#### TASK PROMPT:
The result should be every line in the data below that carries the string "measured".

#### PROVIDED DATA:
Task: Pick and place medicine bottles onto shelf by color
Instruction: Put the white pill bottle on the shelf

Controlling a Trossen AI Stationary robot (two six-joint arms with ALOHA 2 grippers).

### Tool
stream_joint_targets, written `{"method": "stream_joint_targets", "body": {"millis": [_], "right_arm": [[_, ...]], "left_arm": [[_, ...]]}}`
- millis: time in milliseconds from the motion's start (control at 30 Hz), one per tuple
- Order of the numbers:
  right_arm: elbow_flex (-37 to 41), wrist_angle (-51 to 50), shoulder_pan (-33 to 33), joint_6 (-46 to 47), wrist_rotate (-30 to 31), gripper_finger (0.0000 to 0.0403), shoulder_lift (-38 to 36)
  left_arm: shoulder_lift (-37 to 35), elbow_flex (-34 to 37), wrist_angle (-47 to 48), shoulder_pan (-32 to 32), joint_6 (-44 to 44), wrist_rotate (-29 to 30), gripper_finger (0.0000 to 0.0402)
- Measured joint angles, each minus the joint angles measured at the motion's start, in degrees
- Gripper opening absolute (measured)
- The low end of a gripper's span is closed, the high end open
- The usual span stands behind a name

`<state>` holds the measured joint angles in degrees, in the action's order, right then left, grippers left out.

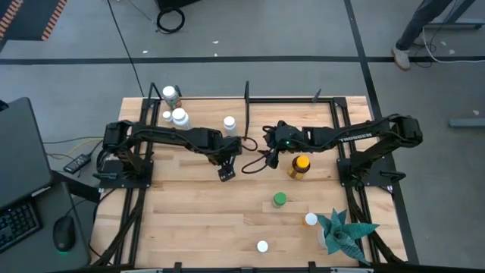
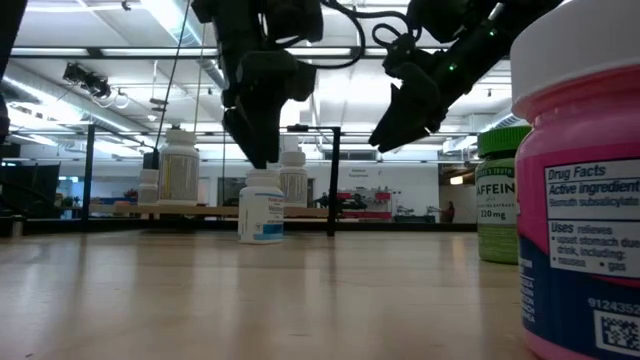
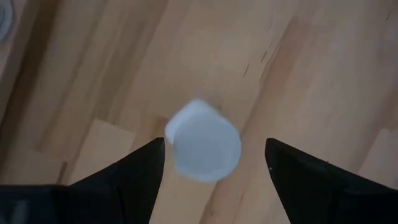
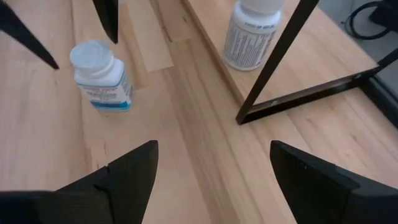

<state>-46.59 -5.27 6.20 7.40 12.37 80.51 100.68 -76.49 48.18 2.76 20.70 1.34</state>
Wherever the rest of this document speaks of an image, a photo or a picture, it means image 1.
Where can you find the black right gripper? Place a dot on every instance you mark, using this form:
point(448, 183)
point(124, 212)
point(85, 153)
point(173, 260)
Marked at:
point(288, 136)

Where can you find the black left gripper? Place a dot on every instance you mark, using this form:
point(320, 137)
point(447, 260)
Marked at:
point(232, 146)

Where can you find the white bottle yellow striped label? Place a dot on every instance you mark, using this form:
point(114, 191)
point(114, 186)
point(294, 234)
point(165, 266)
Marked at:
point(229, 122)

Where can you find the amber bottle yellow cap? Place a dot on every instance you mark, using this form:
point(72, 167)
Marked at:
point(302, 162)

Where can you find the green caffeine bottle green cap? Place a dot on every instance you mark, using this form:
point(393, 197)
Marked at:
point(280, 198)

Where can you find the large white medicine bottle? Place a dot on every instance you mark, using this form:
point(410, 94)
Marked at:
point(179, 113)

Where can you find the small white medicine bottle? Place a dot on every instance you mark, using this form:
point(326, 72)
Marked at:
point(167, 115)

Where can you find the white-capped bottle orange fruit label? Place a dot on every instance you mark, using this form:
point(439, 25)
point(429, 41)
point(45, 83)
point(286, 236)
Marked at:
point(169, 92)

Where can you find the orange vial white cap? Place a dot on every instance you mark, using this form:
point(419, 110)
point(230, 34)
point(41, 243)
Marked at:
point(311, 218)

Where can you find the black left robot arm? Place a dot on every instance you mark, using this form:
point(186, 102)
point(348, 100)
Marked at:
point(170, 136)

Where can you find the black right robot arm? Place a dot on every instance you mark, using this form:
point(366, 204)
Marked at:
point(360, 138)

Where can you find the small white plant pot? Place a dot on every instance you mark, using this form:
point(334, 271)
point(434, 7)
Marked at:
point(321, 237)

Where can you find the teal artificial succulent plant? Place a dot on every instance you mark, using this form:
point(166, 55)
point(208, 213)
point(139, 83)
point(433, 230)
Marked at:
point(341, 235)

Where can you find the black box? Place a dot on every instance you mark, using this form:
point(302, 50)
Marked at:
point(178, 3)

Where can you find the black power adapter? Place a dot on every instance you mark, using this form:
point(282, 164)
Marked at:
point(77, 164)

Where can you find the person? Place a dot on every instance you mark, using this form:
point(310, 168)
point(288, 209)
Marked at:
point(417, 26)

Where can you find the grey desk leg base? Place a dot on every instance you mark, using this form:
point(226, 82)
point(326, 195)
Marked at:
point(466, 123)
point(462, 25)

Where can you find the black computer mouse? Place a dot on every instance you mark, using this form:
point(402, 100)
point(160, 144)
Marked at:
point(64, 233)

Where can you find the grey workstation desk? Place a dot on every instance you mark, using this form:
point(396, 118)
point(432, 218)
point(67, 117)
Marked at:
point(45, 258)

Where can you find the black backlit keyboard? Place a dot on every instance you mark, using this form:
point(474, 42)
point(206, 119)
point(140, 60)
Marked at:
point(17, 225)

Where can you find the black mat orange hazard stripes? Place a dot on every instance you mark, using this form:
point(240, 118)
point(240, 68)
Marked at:
point(26, 19)

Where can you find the black aluminium table frame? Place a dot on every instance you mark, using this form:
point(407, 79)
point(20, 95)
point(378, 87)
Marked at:
point(288, 100)

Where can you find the wooden shelf black metal frame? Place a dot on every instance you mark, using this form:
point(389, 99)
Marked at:
point(208, 113)

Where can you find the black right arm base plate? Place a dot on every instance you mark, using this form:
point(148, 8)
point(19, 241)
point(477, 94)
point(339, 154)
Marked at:
point(375, 184)

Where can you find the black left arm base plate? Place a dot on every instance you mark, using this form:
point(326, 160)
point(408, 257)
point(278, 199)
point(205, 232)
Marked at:
point(113, 184)

#### SOLUTION:
- Measured joint angles, each minus the joint angles measured at the motion's start, in degrees
- Gripper opening absolute (measured)
`<state>` holds the measured joint angles in degrees, in the action's order, right then left, grippers left out.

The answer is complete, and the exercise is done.